In [1]:
import spacy
import pandas
from spacy.language import Language
from spacy.symbols import nsubj, acomp
from collections import Counter
from heapq import nlargest
nlp = spacy.load('en_core_web_sm')

In [2]:
rd = pandas.read_csv('preprossecedData.csv')
products = rd['name'].unique()

In [3]:
@Language.component("set_custom_boundaries")
def set_custom_boundaries(doc):
    for token in doc[:-1]:
        if token.text in ["," ,".", "!", "?", ":"]:
            doc[token.i + 1].is_sent_start = True
            continue
        if "," in token.text or "." in token.text or "!" in token.text or "?" in token.text or ":" in token.text:
            doc[token.i].is_sent_start = True
    return doc
nlp.add_pipe("set_custom_boundaries", before="parser")

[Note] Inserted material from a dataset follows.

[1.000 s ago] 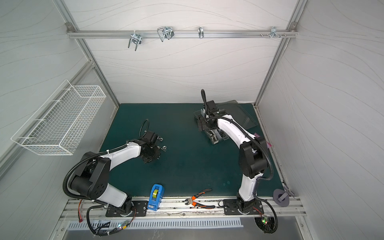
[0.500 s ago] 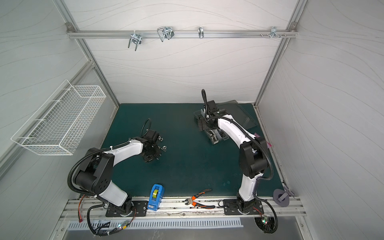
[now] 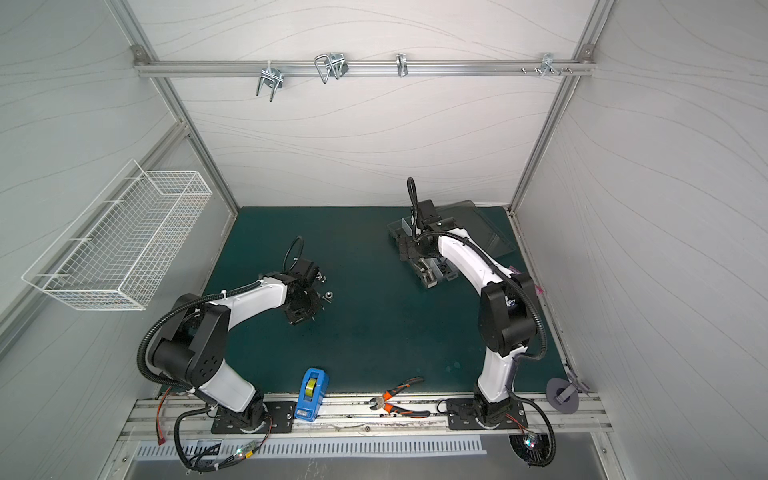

<function __main__.set_custom_boundaries(doc)>

The aim of this notebook is to improve the summarization functions from summarization.ipynb by changing the sentence weighting to favor descriptive sentences consisting of noun-adjective pairs. The following steps will be made based on the explanations at https://achyutjoshi.github.io/aspect_extraction/aspectextraction

In [4]:
def hasPair(sent):
    pairExists = False
    for possible_subject in sent:
        if possible_subject.dep == nsubj and possible_subject.head.dep == acomp:
            pairExists = True
            break
    return pairExists

In [5]:
nlp.vocab["it"].is_stop = False
nlp.vocab["this"].is_stop = False
nlp.vocab["they"].is_stop = False
nlp.vocab["these"].is_stop = False

In [6]:
#Positive summary
def summarizeP(product):
    df = rd[(rd['name'] == product) & (rd['doRecommend'] == True)]
    reviewText = df['text'].str.cat(sep='. ')
    reviewDoc = nlp(reviewText)
    pos_tag = ['NOUN', 'ADJ']
    words = [ token.lemma_ for token in reviewDoc if token.is_stop != True and token.is_punct != True and token.pos_ in pos_tag]
    freq_word = Counter(words)
    max_freq = freq_word.most_common(1)[0][1]
    for word in freq_word.keys():
        freq_word[word] = (freq_word[word]/max_freq)
    sent_strength = {}
    for sent in reviewDoc.sents:
        for word in sent:
            if word.lemma_ in freq_word.keys():
                if sent in sent_strength.keys():
                    sent_strength[sent] += freq_word[word.lemma_]
                else:
                    sent_strength[sent] = freq_word[word.lemma_]
        if hasPair(sent):
            sent_strength[sent] += 1
    important_sents = nlargest(3, sent_strength, key=sent_strength.get)
    final_sentences = [ w.text for w in important_sents ]
    summary = ' STOP '.join(final_sentences)#"STOP" included to highlight beginnings of sentences (debug)
    return summary

In [7]:
#Negative summary
def summarizeN(product):
    df = rd[(rd['name'] == product) & (rd['doRecommend'] == False)]
    reviewText = df['text'].str.cat(sep='. ')
    reviewDoc = nlp(reviewText)
    pos_tag = ['NOUN', 'ADJ']
    words = [ token.lemma_ for token in reviewDoc if token.is_stop != True and token.is_punct != True and token.pos_ in pos_tag]
    freq_word = Counter(words)
    max_freq = freq_word.most_common(1)[0][1]
    for word in freq_word.keys():
        freq_word[word] = (freq_word[word]/max_freq)
    sent_strength = {}
    for sent in reviewDoc.sents:
        for word in sent:
            if word.lemma_ in freq_word.keys():
                if sent in sent_strength.keys():
                    sent_strength[sent] += freq_word[word.lemma_]
                else:
                    sent_strength[sent] = freq_word[word.lemma_]
        if hasPair(sent):
            sent_strength[sent] += 1
    important_sents = nlargest(3, sent_strength, key=sent_strength.get)
    final_sentences = [ w.text for w in important_sents ]
    summary = ' STOP '.join(final_sentences)#"STOP" included to highlight beginnings of sentences (debug)
    return summary

In [8]:
print("PSummarizing", products[0])
print()
print(summarizeP(products[0]))

PSummarizing AmazonBasics AAA Performance Alkaline Batteries (36 Count)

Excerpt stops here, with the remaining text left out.